Entries supplied
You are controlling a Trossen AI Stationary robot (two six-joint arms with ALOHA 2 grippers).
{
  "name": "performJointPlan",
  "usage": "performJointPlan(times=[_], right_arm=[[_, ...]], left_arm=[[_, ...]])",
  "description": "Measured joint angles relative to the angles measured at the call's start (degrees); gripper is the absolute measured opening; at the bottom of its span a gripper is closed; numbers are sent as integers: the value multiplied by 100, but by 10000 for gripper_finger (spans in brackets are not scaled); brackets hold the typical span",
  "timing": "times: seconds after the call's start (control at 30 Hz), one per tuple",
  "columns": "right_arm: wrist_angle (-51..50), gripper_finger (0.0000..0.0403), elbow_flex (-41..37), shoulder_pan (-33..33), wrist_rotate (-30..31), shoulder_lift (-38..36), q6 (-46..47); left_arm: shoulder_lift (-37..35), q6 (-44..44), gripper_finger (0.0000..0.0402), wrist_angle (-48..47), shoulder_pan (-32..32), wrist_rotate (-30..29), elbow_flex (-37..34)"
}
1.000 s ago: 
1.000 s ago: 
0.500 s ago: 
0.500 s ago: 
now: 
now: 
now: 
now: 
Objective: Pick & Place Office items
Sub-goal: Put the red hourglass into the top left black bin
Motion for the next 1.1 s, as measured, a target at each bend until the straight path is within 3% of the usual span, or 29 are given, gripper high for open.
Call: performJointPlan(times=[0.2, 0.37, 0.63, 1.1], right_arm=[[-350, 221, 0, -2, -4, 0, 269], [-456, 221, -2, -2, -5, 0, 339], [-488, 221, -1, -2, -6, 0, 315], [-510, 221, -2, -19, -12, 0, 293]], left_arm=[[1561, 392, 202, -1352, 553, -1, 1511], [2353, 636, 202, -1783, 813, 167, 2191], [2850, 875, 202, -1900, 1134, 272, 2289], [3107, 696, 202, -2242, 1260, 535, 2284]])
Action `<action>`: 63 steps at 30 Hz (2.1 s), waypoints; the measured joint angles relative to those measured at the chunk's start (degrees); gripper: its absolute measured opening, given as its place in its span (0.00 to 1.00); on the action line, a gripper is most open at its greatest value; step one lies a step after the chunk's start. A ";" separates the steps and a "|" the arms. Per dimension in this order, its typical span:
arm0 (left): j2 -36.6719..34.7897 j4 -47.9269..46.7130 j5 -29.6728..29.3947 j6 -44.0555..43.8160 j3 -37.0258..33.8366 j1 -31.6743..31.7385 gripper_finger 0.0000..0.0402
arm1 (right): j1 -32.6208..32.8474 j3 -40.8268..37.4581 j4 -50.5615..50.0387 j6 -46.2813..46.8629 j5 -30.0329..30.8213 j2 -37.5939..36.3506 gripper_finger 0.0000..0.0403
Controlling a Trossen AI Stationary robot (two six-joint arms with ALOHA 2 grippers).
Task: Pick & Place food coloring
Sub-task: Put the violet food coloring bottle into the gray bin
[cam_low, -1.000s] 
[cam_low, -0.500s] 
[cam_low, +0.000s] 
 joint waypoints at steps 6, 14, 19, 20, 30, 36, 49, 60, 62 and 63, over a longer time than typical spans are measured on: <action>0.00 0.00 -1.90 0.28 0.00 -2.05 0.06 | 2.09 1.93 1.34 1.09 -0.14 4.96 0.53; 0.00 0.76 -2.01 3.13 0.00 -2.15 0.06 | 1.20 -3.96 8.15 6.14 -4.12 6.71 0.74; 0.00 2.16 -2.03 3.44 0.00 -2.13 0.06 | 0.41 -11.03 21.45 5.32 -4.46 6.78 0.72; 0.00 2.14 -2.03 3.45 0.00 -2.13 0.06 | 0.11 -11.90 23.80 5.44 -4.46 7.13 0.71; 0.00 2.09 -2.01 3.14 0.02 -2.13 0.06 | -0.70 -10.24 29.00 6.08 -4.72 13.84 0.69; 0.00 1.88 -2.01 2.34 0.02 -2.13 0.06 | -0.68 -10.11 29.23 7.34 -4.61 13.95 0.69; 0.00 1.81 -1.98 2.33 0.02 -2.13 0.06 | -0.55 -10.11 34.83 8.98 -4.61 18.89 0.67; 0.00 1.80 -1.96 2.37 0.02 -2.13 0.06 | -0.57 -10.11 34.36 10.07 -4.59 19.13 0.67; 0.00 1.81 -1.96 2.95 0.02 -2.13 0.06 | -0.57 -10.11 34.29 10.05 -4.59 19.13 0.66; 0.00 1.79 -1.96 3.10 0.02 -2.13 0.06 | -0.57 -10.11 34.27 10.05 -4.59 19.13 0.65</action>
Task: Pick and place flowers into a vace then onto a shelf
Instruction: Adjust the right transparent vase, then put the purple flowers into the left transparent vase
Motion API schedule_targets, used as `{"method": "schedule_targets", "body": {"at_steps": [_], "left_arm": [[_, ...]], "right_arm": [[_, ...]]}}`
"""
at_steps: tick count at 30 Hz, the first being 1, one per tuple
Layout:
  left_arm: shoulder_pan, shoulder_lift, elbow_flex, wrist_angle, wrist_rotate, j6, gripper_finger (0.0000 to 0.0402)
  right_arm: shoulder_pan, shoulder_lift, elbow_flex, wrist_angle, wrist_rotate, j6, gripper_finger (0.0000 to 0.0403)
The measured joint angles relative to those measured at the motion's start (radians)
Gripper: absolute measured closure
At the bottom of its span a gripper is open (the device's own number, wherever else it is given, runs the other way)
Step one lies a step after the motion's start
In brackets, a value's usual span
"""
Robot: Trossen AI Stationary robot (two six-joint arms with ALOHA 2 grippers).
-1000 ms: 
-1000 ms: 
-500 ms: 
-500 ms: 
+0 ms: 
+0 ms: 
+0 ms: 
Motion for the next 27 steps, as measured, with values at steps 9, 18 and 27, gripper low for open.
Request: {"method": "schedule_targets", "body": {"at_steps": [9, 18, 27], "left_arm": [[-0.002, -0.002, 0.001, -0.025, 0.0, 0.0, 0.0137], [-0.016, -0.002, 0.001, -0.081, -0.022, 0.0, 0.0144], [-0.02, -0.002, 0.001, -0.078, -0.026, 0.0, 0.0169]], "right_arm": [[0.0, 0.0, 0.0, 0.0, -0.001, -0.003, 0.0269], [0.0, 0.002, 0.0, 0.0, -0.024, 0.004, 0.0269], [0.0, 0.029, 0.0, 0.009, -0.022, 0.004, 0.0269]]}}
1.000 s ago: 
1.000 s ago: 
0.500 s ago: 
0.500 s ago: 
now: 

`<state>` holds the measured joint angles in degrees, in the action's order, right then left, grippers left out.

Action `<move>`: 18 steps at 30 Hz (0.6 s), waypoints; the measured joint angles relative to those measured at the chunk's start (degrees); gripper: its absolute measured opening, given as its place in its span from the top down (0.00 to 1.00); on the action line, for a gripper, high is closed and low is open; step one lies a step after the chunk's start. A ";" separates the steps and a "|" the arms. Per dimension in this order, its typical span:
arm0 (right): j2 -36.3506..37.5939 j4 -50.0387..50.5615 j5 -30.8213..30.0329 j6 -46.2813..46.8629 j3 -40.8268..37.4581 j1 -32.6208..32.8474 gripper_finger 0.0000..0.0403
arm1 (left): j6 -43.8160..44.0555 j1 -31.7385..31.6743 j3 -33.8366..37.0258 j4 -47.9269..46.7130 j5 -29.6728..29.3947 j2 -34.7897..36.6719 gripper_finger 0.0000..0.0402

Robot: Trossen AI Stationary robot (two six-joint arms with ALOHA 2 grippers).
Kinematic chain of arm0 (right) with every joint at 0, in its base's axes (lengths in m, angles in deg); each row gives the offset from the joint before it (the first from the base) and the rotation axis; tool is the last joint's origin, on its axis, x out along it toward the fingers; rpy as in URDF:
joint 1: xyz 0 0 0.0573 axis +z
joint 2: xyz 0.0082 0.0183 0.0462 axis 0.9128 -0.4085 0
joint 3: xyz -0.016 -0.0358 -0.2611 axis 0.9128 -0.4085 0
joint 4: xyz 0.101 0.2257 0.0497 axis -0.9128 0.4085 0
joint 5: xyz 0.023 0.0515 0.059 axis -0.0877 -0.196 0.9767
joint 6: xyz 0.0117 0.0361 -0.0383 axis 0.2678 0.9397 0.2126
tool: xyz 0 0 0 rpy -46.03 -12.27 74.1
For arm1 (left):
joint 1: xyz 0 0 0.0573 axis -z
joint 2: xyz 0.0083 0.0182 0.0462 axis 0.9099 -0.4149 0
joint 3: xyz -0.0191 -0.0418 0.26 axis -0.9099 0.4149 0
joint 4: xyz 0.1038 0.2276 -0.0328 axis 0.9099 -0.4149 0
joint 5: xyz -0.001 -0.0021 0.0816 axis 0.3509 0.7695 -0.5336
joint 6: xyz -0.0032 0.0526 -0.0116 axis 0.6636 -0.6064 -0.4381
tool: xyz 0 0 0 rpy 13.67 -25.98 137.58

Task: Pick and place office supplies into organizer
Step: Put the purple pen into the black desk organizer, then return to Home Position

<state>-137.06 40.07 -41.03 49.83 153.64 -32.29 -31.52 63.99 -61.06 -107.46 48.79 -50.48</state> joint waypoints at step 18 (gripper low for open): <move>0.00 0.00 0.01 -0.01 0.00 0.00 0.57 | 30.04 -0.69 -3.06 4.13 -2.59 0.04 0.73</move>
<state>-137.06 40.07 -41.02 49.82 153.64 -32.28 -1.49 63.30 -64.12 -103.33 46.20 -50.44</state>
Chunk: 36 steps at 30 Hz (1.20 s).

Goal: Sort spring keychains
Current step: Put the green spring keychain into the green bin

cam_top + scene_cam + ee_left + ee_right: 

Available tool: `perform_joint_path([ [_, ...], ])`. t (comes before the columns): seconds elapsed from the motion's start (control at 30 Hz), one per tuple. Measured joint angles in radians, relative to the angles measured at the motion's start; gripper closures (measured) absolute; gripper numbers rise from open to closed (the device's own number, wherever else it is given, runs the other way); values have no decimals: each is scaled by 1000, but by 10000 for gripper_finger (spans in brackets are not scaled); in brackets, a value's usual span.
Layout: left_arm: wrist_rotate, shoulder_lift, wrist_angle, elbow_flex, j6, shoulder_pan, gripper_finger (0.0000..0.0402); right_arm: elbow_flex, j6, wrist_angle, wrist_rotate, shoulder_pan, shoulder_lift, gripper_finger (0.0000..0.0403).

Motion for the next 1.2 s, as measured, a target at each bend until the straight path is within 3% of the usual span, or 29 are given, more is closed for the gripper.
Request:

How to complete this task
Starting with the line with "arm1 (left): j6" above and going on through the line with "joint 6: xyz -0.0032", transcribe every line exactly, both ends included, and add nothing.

Exercise output
arm1 (left): j6 -43.8160..44.0555 j1 -31.7385..31.6743 j3 -33.8366..37.0258 j4 -47.9269..46.7130 j5 -29.6728..29.3947 j2 -34.7897..36.6719 gripper_finger 0.0000..0.0402

Robot: Trossen AI Stationary robot (two six-joint arms with ALOHA 2 grippers).
Kinematic chain of arm0 (right) with every joint at 0, in its base's axes (lengths in m, angles in deg); each row gives the offset from the joint before it (the first from the base) and the rotation axis; tool is the last joint's origin, on its axis, x out along it toward the fingers; rpy as in URDF:
joint 1: xyz 0 0 0.0573 axis +z
joint 2: xyz 0.0082 0.0183 0.0462 axis 0.9128 -0.4085 0
joint 3: xyz -0.016 -0.0358 -0.2611 axis 0.9128 -0.4085 0
joint 4: xyz 0.101 0.2257 0.0497 axis -0.9128 0.4085 0
joint 5: xyz 0.023 0.0515 0.059 axis -0.0877 -0.196 0.9767
joint 6: xyz 0.0117 0.0361 -0.0383 axis 0.2678 0.9397 0.2126
tool: xyz 0 0 0 rpy -46.03 -12.27 74.1
For arm1 (left):
joint 1: xyz 0 0 0.0573 axis -z
joint 2: xyz 0.0083 0.0182 0.0462 axis 0.9099 -0.4149 0
joint 3: xyz -0.0191 -0.0418 0.26 axis -0.9099 0.4149 0
joint 4: xyz 0.1038 0.2276 -0.0328 axis 0.9099 -0.4149 0
joint 5: xyz -0.001 -0.0021 0.0816 axis 0.3509 0.7695 -0.5336
joint 6: xyz -0.0032 0.0526 -0.0116 axis 0.6636 -0.6064 -0.4381

Nothing else belongs in this output.